Why is this change needed?

Surfaces the per-chunk speaker embeddings the offline pipeline already computes internally (currently only reachable via --export-embeddings JSON dump in the CLI), so consumers can implement chunk-granularity post-processing without re-running the embedding model.

The motivating use case is downstream cluster-purity correction: the clustering step occasionally lands a fraction of one speaker's chunks in another speaker's cluster (mega-cluster contamination on long files, bidirectional smearing between similar voices). With per-chunk embeddings plus their cluster assignments exposed on DiarizationResult, downstream code can compute per-cluster centroids and migrate chunks whose own-cluster cosine is dominated by an alternate centroid — pure NumPy/BLAS-equivalent post-processing, no extra model calls.

Validated in production at a downstream consumer across a 58-file canonical diarization corpus: +0.225pp aggregate post-LLM SAA, no per-corpus regression, ~70–557ms compute on M-series silicon (well under 1% of total pipeline time vs ASR/snap/LLM stages).

What changed

  • New public ChunkEmbedding struct (Sendable, Codable) carrying speakerId, chunkIndex, speakerIndex, startTimeSeconds, endTimeSeconds, embedding256, and rho128. Speaker IDs follow the same "S\(cluster + 1)" convention as TimedSpeakerSegment.speakerId so chunk embeddings align to segments by string equality. rho128 is non-optional and empty when no PLDA model is loaded, matching the internal TimedEmbedding.rho128 shape.
  • New optional chunkEmbeddings: [ChunkEmbedding]? field on DiarizationResult (defaults to nil, populated only when opted in).
  • New OfflineDiarizerConfig.exposeChunkEmbeddings: Bool flag (defaults to false).

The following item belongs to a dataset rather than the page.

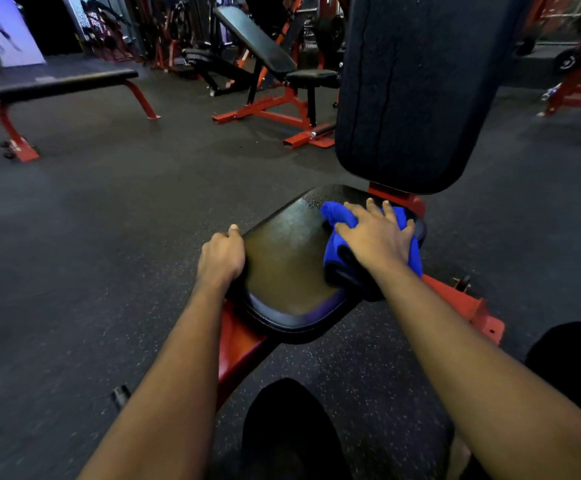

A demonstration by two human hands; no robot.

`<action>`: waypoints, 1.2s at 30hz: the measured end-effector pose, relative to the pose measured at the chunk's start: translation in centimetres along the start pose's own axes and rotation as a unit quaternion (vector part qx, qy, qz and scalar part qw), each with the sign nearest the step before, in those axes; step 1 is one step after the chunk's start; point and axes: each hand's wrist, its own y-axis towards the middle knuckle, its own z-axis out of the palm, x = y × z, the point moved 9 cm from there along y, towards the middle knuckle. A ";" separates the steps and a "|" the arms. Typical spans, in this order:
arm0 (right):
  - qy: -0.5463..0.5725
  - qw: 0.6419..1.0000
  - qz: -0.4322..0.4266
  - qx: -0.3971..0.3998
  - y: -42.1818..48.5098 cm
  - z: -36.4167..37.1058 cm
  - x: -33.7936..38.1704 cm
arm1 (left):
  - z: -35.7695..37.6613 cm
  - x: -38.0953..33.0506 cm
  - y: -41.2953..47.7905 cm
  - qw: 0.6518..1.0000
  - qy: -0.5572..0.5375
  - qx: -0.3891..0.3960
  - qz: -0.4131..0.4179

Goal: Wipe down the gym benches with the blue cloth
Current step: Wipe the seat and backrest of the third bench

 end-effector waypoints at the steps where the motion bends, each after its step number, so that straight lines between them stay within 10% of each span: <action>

When enabled, OfflineDiarizerManager.process(...) maps the internal [TimedEmbedding] + assignments to the public [ChunkEmbedding] array via buildPublicChunkEmbeddings(...).
  • 9 new unit tests covering default values, opt-in behavior, initializer round-trip, the cluster-int → "S\(N)" mapping, length-mismatch handling (returns empty + warns), empty input, and Codable round-tripping.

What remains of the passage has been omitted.